▶ [EXERCISE INSTRUCTIONS]:
The answer is to contain only the line containing "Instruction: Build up" and the lines after it through the last one, each reproduced exactly as it appears below.

▶ [COLLECTED MATERIAL]:
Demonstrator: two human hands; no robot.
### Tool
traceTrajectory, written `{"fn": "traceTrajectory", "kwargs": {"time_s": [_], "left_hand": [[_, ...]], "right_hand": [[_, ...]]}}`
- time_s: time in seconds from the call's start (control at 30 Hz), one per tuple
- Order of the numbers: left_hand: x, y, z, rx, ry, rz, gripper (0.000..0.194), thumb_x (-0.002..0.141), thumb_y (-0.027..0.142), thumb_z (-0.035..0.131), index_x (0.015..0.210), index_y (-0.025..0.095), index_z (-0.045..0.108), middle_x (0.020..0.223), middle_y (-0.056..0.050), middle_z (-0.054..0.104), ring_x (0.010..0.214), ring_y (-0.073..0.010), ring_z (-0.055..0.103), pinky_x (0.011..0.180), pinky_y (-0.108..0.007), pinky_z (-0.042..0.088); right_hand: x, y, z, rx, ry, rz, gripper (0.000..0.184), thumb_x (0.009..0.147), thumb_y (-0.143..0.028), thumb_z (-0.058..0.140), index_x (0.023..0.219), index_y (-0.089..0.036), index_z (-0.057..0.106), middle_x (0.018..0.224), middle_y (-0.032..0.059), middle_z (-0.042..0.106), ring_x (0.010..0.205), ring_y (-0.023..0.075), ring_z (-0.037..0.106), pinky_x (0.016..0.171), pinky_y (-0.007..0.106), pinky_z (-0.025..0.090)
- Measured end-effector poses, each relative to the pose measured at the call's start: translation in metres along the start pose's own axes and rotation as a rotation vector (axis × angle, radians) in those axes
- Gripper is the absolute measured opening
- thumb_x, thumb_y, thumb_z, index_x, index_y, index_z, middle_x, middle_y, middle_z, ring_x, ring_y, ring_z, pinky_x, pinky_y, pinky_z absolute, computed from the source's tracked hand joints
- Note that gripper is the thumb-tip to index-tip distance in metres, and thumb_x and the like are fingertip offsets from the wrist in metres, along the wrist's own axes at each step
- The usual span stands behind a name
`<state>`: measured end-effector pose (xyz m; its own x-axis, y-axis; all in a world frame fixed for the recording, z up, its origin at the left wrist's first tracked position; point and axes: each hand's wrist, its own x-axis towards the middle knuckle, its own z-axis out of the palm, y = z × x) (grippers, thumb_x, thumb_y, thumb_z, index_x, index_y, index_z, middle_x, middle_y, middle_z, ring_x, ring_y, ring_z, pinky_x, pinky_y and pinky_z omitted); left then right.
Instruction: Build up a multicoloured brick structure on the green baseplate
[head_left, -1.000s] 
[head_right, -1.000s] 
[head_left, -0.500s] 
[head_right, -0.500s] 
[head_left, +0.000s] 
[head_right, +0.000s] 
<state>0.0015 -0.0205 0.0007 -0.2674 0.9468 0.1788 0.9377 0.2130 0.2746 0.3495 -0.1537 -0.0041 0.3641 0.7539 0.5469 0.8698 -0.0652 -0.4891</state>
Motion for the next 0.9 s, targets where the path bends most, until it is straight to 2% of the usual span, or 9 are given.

▶ [ANSWER BOX]:
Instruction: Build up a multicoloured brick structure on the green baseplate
[head_left, -1.000s] 
[head_right, -1.000s] 
[head_left, -0.500s] 
[head_right, -0.500s] 
[head_left, +0.000s] 
[head_right, +0.000s] 
<state>0.0015 -0.0205 0.0007 -0.2674 0.9468 0.1788 0.9377 0.2130 0.2746 0.3495 -0.1537 -0.0041 0.3641 0.7539 0.5469 0.8698 -0.0652 -0.4891</state>
Motion for the next 0.9 s, targets where the path bends most, until it is straight to 2% of the usual span, or 9 are given.

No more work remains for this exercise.